How CO2 Tanks Create Your Favorite Soda Pop

Posted on: 14 December 2015

You know that fizzy, bubbly stuff in your favorite soda pop? Well, tanks of CO2 put the bubbles in there. That is correct--the same stuff people exhale from their lungs is used to create fizzy drinks that Americans imbibe by the gallons annually. You undoubtedly have several questions now about how carbon dioxide in a liquid does not kill you while in the same breath could kill you if you breathe in too much of it. You may also wonder how the gas is infused into the liquid, since molecules of the two forms of matter do not naturally adhere. Here are the answers to these puzzling fizzy drink questions.

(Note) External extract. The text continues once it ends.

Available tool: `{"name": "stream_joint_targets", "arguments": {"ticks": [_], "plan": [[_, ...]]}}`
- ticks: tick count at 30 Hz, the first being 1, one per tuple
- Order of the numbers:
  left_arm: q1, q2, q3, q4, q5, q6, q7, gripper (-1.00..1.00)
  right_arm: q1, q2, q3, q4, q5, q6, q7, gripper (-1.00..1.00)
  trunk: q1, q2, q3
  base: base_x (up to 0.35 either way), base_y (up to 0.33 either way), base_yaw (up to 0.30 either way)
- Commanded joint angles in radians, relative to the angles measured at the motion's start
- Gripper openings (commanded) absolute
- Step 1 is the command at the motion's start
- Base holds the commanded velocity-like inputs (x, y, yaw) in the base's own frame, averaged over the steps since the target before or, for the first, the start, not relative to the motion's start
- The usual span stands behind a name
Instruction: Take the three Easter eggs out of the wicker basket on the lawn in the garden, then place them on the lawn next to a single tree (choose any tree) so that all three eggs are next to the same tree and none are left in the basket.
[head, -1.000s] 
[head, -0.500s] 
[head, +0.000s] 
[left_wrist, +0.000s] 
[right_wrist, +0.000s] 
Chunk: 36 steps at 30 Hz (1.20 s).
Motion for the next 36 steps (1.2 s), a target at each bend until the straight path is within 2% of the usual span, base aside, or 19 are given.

Lots of Air Pressure and Cold Temperatures

To meld CO2 with soda syrup, both the CO2 and the syrup are released with extreme pressure behind them. Think of it as two cars colliding, only in this case you have the molecules of the soda syrup colliding with the molecules of the CO2. When ice cold water is added at the same time, it lowers the speed of the molecules in the CO2 gas, which makes it easier to adhere them to the soda syrup. (Gas molecules move very rapidly, as witnessed by a pot of boiling water. Cooling the gas molecules causes them to slow down just enough to stick to whatever they come into contact with.)

If you do not believe this, try heating up a cold soda and notice how quickly the CO2 escapes. As soon as the CO2 is gone, the soda is left "flat," meaning that it just tastes like syrup and water with no fuzzing bubbles in it at all. The pressure that was present at the time the soda pop was dispensed from the fountain machine or released from a can or bottle is now gone too. Ergo, there is nothing left forcing the CO2's molecules together with those of the soda syrup, and because the cold temperatures are also no longer present, there is nothing keeping the gas from separating and escaping.

Why the CO2 in Your Soda Pop Does Not Kill You

Because you are ingesting the CO2, from a company like Terry Supply Co, rather than breathing it in where it can affect your entire pulmonary system and your brain, the CO2 heads into the stomach. In the stomach, the gas is separated by the heat and acid of your stomach, and then the gas looks for the nearest escape. The nearest escape just happens to be your mouth, or the way the CO2 came in. Your body responds by burping and belching to release the gas, thereby making it impossible for the gas to remain in your body and reach toxic levels.